Problem details: Count the lines of the data that have the word "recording", then report the number without anything else.

Material to process:

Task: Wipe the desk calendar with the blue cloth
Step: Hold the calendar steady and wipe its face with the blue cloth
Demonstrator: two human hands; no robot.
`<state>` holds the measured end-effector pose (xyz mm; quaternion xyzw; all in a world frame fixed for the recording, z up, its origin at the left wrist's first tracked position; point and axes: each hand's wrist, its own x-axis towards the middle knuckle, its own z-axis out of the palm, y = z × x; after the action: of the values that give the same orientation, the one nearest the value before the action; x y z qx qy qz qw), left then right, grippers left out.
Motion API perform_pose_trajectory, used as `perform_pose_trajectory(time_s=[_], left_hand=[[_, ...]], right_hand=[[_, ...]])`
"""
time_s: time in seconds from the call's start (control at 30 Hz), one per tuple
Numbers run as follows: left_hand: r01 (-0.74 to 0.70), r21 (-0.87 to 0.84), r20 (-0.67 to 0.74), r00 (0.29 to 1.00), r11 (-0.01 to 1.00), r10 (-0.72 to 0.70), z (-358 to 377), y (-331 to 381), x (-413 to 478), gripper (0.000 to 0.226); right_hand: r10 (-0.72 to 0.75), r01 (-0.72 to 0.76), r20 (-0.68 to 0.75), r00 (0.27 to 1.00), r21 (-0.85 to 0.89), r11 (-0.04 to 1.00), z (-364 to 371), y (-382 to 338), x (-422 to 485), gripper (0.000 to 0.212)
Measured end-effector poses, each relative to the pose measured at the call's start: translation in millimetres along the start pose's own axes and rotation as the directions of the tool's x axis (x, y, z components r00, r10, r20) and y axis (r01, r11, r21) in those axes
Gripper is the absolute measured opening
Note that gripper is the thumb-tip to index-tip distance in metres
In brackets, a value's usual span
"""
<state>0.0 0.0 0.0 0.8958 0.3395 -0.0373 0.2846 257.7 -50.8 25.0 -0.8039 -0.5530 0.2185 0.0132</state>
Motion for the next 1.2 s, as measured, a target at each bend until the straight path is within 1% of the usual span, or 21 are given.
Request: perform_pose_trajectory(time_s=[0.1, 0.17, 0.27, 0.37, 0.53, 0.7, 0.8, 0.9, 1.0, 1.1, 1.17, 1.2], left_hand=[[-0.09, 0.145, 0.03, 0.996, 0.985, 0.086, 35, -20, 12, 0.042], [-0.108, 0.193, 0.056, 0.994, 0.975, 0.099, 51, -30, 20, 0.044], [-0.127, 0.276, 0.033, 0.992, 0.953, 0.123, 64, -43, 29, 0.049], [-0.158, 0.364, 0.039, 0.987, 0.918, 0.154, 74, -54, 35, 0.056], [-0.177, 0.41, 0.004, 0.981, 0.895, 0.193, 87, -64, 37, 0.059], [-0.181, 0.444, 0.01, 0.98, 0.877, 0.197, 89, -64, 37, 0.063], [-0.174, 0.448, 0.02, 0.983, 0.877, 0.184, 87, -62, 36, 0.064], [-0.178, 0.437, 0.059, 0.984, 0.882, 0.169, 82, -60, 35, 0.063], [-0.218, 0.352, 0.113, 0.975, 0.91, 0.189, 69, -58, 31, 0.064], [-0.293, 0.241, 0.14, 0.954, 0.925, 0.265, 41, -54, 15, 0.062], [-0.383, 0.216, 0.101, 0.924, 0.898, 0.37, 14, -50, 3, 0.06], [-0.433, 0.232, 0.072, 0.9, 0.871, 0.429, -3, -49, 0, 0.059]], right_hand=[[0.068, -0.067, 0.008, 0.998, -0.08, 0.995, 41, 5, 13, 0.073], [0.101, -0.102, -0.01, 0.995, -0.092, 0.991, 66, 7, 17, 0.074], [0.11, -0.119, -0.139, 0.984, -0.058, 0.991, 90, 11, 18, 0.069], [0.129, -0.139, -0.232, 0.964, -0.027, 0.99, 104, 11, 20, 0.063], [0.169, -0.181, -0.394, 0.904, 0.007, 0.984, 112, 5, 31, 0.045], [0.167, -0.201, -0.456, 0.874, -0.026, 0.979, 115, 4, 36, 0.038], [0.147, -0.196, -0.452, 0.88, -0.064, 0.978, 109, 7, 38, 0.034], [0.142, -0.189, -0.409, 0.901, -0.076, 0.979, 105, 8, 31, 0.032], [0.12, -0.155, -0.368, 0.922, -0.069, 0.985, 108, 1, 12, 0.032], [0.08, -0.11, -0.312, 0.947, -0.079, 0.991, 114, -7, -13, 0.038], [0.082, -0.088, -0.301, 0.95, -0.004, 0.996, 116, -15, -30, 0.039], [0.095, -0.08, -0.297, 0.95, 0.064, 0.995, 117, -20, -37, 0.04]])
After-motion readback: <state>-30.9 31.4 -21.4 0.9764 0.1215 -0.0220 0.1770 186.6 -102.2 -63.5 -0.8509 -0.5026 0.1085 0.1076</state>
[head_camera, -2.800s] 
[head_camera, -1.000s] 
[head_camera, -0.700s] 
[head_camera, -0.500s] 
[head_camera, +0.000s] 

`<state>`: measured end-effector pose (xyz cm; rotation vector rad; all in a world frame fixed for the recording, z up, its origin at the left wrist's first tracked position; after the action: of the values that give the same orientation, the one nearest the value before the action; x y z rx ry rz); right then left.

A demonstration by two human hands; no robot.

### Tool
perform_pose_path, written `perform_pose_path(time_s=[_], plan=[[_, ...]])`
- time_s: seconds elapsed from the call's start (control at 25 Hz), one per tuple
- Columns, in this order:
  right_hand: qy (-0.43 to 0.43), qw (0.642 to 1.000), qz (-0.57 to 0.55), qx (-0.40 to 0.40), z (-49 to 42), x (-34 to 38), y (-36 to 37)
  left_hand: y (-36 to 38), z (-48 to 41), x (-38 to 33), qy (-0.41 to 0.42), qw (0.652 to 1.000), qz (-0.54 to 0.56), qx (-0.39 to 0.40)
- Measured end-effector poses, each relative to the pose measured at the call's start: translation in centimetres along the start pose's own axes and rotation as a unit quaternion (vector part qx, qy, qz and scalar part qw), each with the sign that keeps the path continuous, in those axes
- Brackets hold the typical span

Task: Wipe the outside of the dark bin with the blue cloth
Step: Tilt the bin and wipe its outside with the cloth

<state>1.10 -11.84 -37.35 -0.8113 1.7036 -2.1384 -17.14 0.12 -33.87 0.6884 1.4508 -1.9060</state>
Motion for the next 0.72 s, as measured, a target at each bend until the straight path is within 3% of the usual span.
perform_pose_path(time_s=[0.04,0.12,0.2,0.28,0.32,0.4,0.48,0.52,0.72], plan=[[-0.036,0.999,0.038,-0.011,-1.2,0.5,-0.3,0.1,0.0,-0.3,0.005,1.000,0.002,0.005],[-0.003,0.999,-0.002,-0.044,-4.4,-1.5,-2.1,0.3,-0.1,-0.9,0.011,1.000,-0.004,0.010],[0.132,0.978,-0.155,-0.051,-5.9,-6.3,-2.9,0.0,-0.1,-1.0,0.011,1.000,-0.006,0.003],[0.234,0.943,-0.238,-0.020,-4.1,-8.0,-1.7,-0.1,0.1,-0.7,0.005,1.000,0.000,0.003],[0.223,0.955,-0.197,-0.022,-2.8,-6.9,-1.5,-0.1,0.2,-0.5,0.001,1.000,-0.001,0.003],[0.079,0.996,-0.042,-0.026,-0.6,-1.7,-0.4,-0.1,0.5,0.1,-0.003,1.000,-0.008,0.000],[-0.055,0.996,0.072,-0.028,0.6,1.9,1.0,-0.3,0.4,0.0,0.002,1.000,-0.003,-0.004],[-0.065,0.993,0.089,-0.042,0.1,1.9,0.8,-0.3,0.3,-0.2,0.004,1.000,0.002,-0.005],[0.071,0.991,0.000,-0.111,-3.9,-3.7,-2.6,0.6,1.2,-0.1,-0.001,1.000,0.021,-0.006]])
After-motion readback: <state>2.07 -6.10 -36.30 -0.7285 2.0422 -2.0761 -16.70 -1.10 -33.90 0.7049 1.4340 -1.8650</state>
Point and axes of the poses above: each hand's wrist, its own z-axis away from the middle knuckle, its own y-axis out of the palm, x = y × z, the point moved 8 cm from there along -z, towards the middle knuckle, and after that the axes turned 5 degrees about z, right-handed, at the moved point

Problem solution: 2